--- RAW DATA ---

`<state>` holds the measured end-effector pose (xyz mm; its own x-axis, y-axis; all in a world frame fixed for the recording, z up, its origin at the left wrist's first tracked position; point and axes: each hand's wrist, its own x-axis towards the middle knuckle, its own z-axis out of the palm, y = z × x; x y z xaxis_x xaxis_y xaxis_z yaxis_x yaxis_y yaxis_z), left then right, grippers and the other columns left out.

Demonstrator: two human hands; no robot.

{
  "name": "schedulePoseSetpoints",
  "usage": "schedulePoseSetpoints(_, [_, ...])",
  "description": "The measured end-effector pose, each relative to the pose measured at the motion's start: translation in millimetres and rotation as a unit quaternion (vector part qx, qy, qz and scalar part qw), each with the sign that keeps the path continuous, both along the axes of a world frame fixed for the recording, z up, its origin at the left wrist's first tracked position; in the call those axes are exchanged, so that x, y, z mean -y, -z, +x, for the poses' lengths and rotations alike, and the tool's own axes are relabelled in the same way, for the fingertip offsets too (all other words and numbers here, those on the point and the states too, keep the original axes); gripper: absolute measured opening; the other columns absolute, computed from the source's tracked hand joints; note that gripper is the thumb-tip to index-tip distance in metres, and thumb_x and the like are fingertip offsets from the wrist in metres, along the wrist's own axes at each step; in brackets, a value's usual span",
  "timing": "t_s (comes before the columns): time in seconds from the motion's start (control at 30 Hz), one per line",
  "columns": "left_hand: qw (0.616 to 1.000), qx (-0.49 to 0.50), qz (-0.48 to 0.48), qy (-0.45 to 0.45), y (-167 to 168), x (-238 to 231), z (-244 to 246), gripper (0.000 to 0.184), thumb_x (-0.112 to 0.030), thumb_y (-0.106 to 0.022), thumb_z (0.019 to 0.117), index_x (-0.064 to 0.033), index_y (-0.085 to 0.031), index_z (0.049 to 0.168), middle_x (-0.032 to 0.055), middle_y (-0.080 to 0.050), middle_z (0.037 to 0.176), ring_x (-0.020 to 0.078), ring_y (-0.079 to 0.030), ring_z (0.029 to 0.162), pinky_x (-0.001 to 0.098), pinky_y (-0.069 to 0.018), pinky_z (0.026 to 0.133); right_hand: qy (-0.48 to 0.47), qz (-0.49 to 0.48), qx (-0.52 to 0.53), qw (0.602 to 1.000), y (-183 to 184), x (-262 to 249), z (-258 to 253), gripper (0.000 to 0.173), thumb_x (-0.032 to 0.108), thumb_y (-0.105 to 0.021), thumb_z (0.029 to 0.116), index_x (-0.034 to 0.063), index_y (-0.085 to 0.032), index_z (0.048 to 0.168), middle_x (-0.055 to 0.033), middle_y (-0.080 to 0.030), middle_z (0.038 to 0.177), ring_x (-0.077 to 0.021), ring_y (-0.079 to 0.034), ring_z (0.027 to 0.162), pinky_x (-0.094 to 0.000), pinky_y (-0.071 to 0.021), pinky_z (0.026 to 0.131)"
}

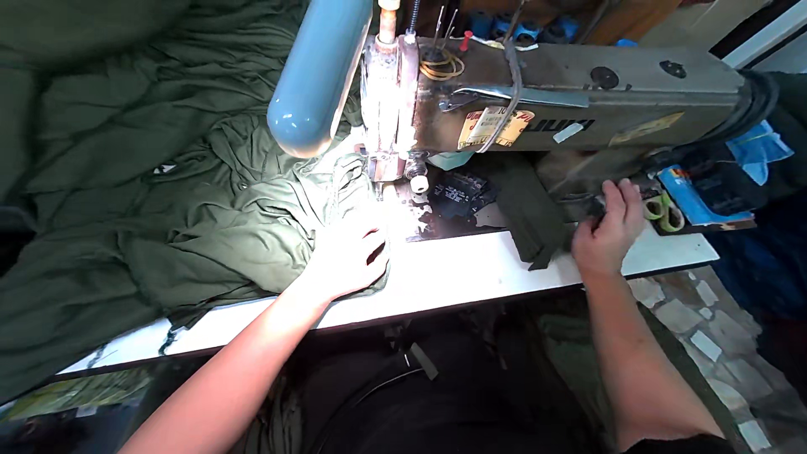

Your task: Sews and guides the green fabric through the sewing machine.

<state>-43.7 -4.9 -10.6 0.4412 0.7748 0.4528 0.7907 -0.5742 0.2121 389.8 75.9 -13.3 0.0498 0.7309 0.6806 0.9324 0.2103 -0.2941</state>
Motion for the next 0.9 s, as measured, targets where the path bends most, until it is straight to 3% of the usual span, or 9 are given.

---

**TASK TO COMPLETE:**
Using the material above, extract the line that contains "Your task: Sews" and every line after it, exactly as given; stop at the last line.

**RESULT FOR THIS EXERCISE:**
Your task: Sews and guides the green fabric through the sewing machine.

<state>-43.7 -4.9 -10.6 0.4412 0.7748 0.4528 0.7907 -0.5742 0.2121 389.8 75.9 -13.3 0.0498 0.7309 0.6806 0.9324 0.2103 -0.2941</state>
Motion for the next 0.9 s, as measured, targets where the path bends most, until it is straight to 3% of the usual span, or 9 are given.

Nothing more is needed for this exercise.